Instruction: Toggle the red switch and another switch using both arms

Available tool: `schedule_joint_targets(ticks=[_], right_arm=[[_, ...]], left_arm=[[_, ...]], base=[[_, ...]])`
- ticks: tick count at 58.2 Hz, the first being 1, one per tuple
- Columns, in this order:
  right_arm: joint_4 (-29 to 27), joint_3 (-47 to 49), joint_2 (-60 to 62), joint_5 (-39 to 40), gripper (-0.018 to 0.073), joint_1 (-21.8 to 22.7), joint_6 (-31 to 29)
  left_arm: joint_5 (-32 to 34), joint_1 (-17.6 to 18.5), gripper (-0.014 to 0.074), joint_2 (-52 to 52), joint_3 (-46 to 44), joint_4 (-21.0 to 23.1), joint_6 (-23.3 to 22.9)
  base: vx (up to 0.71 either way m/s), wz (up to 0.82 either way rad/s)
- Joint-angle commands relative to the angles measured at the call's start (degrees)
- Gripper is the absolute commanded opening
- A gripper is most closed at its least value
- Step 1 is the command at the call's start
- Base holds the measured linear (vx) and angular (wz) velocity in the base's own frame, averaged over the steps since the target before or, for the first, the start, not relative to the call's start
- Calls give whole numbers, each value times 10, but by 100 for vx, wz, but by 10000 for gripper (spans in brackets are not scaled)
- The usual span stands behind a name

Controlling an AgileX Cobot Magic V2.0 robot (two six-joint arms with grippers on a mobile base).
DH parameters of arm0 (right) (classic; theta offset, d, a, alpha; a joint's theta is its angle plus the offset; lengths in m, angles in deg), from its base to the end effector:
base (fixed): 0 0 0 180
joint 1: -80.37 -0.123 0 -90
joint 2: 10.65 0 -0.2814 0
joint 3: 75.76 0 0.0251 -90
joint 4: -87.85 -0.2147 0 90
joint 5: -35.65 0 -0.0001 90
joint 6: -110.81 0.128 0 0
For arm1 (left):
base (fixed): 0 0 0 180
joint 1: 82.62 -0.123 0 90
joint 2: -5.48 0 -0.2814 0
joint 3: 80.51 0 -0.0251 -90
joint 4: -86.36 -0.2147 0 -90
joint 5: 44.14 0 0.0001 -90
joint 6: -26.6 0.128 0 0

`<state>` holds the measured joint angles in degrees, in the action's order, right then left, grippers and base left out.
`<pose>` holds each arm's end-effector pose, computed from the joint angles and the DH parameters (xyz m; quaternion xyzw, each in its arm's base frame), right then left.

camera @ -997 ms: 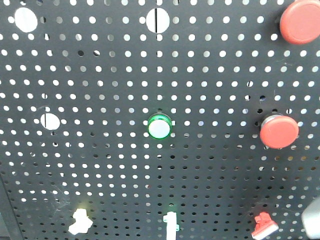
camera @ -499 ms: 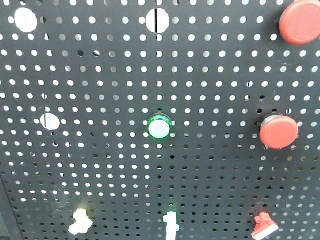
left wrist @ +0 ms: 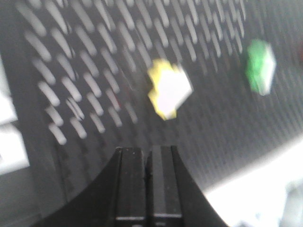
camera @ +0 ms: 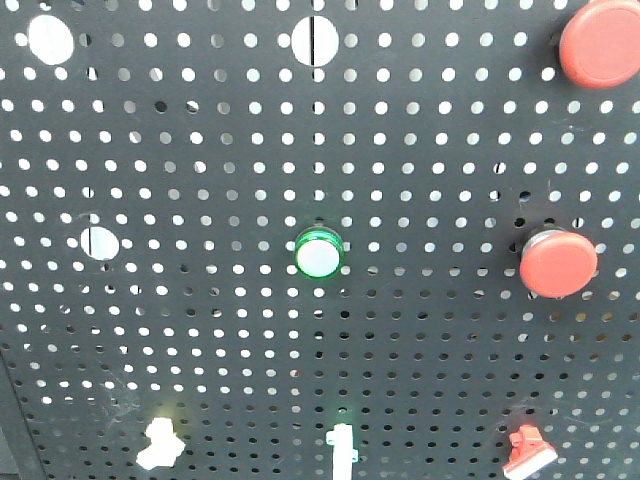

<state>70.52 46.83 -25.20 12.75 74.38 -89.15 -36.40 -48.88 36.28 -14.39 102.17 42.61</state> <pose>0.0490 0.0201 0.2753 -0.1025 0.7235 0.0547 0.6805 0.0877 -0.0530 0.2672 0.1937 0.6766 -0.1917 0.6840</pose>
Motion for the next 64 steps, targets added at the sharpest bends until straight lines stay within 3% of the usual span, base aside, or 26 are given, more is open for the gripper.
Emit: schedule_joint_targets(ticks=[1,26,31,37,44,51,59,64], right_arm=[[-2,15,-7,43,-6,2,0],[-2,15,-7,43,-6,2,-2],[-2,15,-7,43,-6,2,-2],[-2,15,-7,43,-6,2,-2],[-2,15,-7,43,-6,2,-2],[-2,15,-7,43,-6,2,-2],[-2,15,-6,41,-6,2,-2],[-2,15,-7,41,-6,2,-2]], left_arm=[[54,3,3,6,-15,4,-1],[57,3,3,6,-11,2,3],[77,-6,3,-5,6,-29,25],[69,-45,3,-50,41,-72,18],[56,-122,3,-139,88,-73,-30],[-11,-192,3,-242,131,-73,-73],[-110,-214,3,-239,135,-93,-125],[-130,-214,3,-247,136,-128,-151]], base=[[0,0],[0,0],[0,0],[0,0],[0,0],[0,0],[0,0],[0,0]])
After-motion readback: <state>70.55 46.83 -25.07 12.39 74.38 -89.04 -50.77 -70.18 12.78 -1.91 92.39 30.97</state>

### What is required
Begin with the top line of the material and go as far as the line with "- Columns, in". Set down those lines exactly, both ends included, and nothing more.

### Solution below
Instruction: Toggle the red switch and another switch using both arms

Available tool: `schedule_joint_targets(ticks=[_], right_arm=[[_, ...]], left_arm=[[_, ...]], base=[[_, ...]])`
- ticks: tick count at 58.2 Hz, the first being 1, one per tuple
- Columns, in this order:

Now the output is complete.